It was really nice to be here, especially with Steve.
He set down your drink in front of you as you removed your coat and gloves.
“Thank you for the drink Steve, but you really didn’t have to do it...I feel bad now,” you admitted, taking the hot in your hand carefully.
“When a handsome guy takes a pretty girl somewhere...he has to pay,” he claimed, you rolled your eyes softly.
“Oh please- you’re words are just making me-” you wiped under your eyes, faking tears.
“Come on, (y/n), don’t mess around with me like that,” he joked back, a smile resting on his thin lips. You sighed, taking a sip of the hot liquid, it burning your tongue only slightly.
There was a comfortable silence between you two as you got warmed up and drank your beverages. You had been kind of staring at Steve, admiring his features as his eyes stared out the window at the streets of Hawkins.
He was a really good looking kid, with thick hair, and an even thicker heart. You wondered just how far you two would take these “dates” and flirting...
He suddenly huffed out a laugh, breaking your thoughts away.

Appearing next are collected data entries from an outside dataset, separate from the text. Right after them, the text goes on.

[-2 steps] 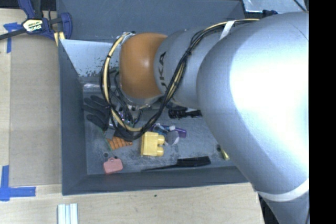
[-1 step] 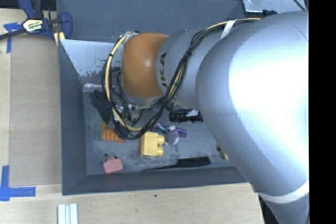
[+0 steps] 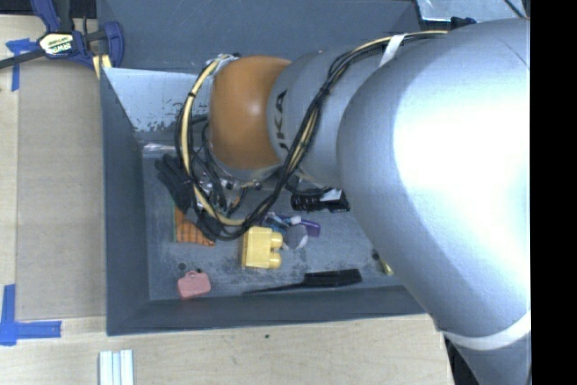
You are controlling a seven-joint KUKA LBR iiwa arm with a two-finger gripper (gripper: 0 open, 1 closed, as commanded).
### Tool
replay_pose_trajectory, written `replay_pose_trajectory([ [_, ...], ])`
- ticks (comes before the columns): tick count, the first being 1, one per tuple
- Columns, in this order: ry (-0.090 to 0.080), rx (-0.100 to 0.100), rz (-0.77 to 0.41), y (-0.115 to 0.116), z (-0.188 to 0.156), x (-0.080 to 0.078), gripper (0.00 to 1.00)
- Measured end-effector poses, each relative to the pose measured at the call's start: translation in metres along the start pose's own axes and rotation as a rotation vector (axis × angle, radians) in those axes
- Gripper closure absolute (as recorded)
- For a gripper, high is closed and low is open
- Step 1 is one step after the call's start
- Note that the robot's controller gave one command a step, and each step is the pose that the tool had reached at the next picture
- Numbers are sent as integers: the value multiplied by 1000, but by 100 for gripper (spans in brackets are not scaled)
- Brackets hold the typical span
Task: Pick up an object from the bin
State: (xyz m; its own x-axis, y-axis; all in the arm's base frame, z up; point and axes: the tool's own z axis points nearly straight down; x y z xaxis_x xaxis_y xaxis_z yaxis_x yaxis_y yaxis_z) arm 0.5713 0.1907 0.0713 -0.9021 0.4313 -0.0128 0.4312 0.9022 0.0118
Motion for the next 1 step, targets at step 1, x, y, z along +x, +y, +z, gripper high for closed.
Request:
replay_pose_trajectory([
  [1, 4, 3, 1, -1, -24, 0, 100],
])
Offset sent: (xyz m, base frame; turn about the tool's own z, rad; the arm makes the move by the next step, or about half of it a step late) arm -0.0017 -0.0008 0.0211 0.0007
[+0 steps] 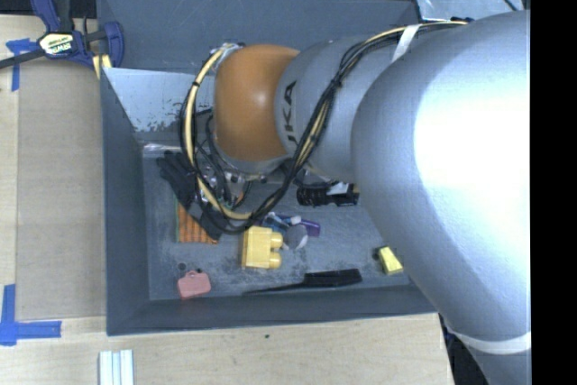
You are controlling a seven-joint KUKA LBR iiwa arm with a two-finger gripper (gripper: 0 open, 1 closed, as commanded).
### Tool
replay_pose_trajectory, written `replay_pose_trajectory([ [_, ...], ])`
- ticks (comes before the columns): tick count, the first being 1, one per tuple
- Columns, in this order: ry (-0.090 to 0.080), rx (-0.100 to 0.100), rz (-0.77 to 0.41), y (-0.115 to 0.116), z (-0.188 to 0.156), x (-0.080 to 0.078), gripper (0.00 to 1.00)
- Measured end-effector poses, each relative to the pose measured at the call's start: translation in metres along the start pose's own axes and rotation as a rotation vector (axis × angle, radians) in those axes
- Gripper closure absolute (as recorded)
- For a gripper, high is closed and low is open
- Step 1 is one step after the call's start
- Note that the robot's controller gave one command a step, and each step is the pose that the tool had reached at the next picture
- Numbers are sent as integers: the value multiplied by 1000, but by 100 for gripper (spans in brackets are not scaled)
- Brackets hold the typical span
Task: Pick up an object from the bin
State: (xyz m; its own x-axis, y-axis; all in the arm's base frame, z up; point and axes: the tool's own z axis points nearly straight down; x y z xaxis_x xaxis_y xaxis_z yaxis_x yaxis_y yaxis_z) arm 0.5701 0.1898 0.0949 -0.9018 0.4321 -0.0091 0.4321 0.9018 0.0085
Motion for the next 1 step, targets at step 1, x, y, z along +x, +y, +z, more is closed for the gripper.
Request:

“You know- I wish we got to know each other under better circumstances, like at school on a normal day or something,” he suddenly said, you scrunched up your face, not knowing what he meant. He could see your confusion, “You know with the whole me saving you from the demo-dog before you became it’s next meal,” he reminded.
“Oh yeah,” you suddenly remembered. You had forgotten about it when you were busy admiring the man before you, “That was...really scary- I remember seeing a dead rabbit on the side of the street- then all of a sudden something just starts growling at me,” you said shaking your head, seeing the thing standing on all fours at the other side of the street.
You had honestly thought it was a stray dog gone savage at first, but when it got closer you quickly realized it was anything but a dog. You were a fast enough thinker to quickly run and get your ass away from that thing though.
It chased you down the woods, you had forgotten why you were even out there that late. You gave it your best shot, but the creature got to you. It had tackled you the floor and revealed it’s bloodthirsty intentions.
It’s “face” opened up like some kind of deadly flower, filled with razor sharp teeth that could kill you the moment they sunk into your skin. If Steve hadn’t of been nearby near the abandoned bus, trying to lure the demo-dog, you would of been dead meat.
“God the way you swung that bat and just-bam!” you said too excitedly, “That was...honestly Steve really hot,” you admitted, making him almost spit his drink out.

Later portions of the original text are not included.